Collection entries
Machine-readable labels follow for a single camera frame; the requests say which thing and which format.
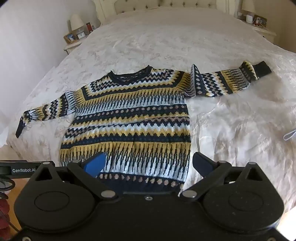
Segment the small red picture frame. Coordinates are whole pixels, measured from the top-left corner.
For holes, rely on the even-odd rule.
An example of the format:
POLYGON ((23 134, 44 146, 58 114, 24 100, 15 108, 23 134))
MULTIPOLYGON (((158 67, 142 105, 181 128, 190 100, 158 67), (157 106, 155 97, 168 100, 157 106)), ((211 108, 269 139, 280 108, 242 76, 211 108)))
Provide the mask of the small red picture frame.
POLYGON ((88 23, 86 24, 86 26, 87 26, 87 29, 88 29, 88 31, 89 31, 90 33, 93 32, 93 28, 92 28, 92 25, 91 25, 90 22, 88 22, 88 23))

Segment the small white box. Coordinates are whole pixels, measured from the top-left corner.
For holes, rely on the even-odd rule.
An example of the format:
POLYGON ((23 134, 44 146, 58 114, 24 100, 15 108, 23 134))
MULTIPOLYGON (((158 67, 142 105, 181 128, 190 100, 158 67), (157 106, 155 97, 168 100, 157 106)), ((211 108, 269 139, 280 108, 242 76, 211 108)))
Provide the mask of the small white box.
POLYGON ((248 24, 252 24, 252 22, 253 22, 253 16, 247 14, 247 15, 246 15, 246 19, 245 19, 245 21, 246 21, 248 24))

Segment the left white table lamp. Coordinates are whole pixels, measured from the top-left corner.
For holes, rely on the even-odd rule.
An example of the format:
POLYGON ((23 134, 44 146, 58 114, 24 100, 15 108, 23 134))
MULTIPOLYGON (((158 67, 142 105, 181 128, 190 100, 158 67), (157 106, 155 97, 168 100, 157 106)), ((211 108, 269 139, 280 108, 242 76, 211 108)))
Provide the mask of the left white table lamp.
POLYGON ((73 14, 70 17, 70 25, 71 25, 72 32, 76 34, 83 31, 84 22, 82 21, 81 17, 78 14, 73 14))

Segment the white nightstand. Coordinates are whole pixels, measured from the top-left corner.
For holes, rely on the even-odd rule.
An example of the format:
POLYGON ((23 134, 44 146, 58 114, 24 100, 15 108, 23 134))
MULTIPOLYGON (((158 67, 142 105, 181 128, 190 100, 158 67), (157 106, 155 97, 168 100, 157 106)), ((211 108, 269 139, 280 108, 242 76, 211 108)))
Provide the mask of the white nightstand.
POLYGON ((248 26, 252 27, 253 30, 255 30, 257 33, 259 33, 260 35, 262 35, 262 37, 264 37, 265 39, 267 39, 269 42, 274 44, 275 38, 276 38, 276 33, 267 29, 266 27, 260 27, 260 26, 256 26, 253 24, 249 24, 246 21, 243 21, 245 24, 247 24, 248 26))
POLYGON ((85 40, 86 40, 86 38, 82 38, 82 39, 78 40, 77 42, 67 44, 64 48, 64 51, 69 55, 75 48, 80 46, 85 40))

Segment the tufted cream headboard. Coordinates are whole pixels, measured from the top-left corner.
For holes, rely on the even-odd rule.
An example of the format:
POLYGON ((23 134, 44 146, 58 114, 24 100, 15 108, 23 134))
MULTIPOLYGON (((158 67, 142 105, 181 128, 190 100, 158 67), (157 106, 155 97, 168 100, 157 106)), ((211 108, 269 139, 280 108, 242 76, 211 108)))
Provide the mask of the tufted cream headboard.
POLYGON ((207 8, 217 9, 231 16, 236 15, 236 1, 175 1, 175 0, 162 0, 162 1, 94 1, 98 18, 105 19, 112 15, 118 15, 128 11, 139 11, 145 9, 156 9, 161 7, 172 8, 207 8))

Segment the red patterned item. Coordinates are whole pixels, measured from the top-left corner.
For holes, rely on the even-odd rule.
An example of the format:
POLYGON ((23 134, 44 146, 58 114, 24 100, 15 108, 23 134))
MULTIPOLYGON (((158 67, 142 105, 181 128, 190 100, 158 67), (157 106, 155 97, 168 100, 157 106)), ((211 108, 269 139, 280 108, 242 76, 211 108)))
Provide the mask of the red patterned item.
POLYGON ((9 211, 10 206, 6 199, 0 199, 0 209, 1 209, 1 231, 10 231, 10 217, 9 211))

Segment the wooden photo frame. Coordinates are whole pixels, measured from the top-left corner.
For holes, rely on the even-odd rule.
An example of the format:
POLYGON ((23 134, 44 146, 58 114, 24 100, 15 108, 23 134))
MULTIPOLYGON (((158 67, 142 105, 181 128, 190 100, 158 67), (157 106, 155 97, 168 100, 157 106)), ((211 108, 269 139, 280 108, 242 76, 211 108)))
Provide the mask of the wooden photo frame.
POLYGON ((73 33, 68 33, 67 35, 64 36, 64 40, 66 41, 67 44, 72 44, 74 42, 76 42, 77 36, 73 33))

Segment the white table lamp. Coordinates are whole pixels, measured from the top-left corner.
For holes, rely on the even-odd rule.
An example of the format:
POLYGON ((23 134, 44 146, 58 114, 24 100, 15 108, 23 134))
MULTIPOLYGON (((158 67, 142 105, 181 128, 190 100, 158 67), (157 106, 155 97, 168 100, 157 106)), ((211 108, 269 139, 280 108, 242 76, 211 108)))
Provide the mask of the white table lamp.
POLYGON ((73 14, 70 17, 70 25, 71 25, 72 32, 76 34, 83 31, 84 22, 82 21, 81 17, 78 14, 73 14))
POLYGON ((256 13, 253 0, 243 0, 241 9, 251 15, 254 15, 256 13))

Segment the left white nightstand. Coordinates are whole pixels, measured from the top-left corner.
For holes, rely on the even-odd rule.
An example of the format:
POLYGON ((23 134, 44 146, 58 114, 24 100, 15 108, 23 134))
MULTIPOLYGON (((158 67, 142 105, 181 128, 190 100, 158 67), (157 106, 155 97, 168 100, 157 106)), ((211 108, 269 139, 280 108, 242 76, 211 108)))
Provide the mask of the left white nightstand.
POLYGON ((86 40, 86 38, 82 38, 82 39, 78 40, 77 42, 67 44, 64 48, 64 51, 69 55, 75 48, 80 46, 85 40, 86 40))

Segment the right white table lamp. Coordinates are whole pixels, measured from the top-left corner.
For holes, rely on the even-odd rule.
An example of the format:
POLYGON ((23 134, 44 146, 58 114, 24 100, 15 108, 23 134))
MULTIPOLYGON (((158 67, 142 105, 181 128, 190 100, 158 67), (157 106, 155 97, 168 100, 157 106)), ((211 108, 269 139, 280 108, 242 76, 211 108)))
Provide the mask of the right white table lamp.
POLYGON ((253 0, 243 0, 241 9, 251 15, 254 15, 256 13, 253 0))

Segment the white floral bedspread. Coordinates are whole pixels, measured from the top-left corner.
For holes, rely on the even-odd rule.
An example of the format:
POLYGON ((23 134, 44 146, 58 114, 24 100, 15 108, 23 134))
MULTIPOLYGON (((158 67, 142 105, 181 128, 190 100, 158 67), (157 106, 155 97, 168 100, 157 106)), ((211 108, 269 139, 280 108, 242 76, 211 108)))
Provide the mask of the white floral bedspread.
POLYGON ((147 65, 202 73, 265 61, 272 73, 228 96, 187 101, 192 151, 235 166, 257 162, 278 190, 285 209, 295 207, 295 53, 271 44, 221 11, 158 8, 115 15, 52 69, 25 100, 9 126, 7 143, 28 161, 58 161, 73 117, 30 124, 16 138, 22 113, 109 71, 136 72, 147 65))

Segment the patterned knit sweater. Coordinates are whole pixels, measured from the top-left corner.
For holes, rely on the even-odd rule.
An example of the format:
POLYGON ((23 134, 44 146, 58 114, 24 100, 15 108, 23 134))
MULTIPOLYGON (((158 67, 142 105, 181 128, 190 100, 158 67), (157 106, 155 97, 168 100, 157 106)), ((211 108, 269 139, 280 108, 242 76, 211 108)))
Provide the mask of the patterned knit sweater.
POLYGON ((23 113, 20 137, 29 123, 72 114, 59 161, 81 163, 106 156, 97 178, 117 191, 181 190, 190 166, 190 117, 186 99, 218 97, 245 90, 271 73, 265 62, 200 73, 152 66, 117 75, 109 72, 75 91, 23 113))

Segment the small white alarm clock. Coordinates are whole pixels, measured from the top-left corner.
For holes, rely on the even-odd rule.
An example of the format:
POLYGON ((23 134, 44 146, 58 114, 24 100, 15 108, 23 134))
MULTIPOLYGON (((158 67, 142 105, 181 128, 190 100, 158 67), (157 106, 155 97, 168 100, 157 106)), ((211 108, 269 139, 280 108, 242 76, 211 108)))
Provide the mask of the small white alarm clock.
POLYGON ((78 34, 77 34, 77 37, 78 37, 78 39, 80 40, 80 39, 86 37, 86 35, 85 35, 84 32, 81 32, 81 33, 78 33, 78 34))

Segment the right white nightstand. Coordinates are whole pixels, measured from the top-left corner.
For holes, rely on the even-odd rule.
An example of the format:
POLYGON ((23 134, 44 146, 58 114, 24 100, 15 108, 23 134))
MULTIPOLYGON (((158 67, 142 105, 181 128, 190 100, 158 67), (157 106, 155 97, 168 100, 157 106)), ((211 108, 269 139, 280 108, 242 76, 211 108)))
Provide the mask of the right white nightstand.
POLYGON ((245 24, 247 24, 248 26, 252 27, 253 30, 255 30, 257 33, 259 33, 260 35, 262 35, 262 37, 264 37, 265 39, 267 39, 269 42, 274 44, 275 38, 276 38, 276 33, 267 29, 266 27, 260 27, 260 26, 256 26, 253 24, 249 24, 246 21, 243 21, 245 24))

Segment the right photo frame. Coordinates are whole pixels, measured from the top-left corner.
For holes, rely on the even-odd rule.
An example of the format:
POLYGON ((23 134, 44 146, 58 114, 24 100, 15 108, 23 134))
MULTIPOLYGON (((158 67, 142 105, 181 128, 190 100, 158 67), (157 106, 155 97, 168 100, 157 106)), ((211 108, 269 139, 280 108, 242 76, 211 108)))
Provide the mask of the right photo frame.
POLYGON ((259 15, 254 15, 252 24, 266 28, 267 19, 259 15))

* * *

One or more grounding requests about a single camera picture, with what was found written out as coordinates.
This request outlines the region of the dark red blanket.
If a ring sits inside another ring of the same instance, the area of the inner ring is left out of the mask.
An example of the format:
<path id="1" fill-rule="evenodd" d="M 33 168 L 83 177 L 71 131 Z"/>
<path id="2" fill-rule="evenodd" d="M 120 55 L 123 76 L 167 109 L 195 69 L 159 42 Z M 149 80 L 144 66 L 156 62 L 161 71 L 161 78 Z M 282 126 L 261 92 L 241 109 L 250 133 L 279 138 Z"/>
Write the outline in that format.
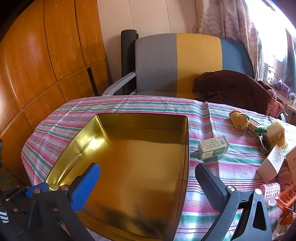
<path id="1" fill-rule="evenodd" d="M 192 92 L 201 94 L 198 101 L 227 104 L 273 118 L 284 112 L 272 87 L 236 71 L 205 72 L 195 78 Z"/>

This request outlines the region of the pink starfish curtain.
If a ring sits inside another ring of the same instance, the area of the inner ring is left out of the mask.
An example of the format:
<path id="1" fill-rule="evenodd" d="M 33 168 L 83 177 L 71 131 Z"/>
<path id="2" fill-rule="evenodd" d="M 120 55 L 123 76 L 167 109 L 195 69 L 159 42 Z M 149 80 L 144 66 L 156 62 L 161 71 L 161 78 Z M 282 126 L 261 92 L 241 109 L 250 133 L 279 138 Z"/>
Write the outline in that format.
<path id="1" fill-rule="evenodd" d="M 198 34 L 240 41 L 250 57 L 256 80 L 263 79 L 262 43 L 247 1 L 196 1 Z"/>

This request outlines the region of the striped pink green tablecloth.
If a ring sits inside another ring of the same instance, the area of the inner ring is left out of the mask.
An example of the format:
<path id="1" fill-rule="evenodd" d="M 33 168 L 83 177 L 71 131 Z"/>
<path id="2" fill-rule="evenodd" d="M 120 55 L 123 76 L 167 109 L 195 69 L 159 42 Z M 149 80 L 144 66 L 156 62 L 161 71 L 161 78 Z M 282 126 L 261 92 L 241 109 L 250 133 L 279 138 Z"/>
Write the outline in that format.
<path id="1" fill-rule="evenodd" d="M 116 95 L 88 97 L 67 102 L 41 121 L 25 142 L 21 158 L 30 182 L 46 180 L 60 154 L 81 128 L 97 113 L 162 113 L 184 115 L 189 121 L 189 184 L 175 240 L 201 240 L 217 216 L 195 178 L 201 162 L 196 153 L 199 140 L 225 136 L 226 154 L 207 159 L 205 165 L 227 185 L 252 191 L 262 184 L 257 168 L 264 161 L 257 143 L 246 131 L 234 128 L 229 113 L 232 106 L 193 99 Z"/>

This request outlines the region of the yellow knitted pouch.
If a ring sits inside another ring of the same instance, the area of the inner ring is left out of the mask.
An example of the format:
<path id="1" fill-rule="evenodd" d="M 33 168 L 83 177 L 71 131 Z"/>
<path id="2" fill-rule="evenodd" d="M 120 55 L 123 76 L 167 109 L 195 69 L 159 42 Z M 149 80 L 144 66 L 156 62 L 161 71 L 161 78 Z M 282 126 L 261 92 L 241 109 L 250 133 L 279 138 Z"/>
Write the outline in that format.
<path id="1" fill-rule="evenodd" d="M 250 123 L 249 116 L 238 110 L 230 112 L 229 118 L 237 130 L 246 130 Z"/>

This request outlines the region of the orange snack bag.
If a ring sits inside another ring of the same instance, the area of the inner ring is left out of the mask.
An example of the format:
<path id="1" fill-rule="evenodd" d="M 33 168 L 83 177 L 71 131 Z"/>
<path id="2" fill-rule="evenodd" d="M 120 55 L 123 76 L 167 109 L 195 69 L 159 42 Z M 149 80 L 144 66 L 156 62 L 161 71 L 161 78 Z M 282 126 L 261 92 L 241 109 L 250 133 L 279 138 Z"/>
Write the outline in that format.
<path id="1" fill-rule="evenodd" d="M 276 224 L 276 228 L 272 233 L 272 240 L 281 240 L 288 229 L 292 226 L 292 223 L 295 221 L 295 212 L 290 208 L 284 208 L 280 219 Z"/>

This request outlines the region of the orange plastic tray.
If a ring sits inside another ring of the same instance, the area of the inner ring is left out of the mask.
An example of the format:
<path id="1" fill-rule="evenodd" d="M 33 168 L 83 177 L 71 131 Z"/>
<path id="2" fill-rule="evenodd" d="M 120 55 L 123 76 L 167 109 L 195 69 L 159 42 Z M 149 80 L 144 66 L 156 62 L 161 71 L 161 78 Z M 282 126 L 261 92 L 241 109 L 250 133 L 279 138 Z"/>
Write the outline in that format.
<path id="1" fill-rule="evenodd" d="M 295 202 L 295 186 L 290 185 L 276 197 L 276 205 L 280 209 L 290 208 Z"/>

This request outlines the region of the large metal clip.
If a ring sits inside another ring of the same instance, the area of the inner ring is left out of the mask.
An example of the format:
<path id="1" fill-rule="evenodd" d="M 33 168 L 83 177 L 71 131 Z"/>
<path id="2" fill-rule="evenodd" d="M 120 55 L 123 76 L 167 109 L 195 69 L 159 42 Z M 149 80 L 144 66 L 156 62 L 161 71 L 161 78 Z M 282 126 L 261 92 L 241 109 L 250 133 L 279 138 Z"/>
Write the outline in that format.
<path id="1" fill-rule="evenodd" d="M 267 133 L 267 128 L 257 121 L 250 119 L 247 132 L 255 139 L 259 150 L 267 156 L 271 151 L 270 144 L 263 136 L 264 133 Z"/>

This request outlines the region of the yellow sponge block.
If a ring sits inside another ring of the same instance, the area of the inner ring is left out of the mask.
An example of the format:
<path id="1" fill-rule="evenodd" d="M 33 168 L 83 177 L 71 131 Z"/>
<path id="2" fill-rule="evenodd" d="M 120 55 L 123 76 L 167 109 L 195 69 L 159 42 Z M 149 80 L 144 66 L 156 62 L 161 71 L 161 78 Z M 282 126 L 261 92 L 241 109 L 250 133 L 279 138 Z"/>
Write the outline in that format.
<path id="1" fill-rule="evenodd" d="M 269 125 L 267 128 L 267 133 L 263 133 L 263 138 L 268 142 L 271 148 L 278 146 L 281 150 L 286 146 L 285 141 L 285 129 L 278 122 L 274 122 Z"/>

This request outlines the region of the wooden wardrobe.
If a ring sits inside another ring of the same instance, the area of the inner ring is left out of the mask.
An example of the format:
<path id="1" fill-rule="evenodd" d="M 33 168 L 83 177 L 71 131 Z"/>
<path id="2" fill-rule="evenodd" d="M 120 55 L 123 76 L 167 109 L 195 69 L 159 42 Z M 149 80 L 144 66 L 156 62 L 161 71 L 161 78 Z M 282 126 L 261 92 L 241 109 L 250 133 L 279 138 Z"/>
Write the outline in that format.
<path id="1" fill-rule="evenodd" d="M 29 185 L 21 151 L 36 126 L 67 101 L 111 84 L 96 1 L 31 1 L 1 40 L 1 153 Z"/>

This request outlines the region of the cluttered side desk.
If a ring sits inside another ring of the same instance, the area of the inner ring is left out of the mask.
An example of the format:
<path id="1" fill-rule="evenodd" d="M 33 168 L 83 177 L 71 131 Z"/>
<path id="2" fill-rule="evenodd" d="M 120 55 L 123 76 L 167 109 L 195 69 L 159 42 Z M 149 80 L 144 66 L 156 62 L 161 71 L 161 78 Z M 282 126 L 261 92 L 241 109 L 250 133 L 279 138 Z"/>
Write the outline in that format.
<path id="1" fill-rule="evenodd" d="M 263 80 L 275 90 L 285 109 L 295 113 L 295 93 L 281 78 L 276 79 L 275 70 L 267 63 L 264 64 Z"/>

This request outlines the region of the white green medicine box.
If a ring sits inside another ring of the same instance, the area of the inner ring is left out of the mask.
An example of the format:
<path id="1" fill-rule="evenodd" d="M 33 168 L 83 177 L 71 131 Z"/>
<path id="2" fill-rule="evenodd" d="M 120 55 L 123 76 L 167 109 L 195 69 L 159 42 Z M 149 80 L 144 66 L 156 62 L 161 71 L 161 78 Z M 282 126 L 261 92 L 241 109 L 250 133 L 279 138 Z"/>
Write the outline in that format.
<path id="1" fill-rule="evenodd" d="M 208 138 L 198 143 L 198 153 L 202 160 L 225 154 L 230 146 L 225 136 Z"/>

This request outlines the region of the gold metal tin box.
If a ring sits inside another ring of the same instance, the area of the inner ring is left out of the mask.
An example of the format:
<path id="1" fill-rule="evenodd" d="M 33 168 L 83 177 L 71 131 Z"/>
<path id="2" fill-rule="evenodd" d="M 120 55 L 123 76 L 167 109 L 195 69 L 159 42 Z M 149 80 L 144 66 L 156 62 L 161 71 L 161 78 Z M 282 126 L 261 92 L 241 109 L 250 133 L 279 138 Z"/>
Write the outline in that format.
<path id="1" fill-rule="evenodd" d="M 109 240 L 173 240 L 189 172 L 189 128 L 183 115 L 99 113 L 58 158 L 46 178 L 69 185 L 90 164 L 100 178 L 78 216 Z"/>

---

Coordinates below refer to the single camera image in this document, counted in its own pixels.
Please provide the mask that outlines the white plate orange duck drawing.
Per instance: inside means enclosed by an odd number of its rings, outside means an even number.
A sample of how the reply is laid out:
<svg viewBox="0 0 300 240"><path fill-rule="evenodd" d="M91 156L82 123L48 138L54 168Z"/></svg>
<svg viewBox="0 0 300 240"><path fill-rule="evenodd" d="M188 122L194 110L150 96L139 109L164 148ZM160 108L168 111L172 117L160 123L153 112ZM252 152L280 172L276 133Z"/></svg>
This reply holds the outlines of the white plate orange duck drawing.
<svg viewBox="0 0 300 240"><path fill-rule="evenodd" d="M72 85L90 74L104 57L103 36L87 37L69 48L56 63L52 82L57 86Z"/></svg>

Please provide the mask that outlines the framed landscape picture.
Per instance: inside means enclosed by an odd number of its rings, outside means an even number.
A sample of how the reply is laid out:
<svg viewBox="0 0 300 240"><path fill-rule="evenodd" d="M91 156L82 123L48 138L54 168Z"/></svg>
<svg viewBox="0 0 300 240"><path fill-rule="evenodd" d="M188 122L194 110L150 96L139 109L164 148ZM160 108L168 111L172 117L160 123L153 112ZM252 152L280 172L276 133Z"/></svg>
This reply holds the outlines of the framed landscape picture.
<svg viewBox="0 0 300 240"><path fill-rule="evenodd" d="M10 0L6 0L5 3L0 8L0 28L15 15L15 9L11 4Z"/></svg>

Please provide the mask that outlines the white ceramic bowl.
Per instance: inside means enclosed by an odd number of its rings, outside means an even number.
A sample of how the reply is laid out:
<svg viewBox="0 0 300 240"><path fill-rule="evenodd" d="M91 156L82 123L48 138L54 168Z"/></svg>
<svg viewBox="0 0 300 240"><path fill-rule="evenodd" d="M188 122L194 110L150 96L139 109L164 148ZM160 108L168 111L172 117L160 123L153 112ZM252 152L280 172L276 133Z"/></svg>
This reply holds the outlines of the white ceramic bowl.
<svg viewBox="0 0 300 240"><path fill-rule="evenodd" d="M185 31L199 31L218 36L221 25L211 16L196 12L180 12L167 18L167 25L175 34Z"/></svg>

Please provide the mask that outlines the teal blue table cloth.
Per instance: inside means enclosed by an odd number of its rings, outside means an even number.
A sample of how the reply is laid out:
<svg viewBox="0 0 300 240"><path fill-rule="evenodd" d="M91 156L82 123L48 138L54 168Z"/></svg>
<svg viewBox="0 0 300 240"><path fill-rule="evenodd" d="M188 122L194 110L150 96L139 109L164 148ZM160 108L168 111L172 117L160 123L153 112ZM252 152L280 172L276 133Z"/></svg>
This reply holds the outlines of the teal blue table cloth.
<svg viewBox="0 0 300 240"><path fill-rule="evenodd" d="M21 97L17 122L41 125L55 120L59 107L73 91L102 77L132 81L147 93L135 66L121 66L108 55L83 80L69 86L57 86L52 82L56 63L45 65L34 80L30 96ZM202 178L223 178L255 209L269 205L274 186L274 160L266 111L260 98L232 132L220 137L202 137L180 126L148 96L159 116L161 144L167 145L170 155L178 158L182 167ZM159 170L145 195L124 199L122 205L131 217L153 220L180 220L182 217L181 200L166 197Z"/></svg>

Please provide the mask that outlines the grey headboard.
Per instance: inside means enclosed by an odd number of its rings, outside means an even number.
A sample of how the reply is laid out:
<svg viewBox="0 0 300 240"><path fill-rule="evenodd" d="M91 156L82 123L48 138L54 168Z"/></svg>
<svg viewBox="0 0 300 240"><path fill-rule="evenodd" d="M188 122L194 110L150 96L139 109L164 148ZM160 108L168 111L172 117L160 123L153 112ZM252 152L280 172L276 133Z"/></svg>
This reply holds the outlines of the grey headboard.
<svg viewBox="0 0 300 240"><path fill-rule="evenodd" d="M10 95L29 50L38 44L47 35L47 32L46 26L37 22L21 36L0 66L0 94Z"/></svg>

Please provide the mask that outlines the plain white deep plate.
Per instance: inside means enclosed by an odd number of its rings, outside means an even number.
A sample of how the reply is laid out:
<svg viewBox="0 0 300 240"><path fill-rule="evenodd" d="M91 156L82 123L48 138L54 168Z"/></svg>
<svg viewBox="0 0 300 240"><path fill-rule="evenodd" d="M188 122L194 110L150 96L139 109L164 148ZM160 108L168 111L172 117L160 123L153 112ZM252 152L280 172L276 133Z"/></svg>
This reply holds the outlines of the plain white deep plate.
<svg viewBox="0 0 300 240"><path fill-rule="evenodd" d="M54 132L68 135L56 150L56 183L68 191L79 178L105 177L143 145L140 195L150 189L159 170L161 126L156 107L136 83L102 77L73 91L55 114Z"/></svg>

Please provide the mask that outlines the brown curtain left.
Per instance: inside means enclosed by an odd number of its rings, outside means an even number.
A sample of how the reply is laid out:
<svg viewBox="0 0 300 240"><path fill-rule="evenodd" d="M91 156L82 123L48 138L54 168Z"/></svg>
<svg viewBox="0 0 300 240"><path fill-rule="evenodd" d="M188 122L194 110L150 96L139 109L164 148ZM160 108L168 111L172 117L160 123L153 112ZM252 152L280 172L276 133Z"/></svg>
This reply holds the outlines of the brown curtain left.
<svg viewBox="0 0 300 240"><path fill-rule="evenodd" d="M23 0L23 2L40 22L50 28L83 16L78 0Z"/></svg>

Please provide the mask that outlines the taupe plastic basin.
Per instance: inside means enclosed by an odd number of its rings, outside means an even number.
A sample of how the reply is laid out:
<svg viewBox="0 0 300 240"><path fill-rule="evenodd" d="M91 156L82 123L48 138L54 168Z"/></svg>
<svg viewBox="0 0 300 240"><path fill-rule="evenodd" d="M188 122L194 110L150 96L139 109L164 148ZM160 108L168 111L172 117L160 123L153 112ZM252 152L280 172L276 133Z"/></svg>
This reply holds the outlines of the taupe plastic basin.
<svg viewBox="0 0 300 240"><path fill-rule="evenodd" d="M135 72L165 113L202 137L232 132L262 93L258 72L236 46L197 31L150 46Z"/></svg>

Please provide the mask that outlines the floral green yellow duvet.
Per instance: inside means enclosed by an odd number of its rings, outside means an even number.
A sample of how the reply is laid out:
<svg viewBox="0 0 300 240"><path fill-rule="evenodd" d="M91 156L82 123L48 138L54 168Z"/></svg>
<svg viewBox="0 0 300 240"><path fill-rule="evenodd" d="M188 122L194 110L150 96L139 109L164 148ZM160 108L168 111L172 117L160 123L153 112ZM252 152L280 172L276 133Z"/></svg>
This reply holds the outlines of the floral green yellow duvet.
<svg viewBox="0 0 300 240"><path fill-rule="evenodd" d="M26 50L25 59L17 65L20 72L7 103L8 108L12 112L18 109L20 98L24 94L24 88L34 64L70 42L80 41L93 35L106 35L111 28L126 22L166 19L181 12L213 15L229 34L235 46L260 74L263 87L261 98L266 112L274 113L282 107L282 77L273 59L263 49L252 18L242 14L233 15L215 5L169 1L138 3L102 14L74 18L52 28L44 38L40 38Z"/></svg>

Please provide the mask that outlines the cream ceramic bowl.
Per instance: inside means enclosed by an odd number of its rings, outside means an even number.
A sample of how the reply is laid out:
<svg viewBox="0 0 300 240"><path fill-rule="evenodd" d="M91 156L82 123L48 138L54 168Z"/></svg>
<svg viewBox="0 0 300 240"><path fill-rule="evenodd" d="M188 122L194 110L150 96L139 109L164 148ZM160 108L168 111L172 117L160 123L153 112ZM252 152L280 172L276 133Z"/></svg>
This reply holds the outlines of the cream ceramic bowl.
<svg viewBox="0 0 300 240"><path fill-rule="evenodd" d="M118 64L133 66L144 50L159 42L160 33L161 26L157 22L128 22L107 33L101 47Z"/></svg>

What is needed
Provide a count of the lines in the data above that include the word "requests", stating the number alone.

Your response
2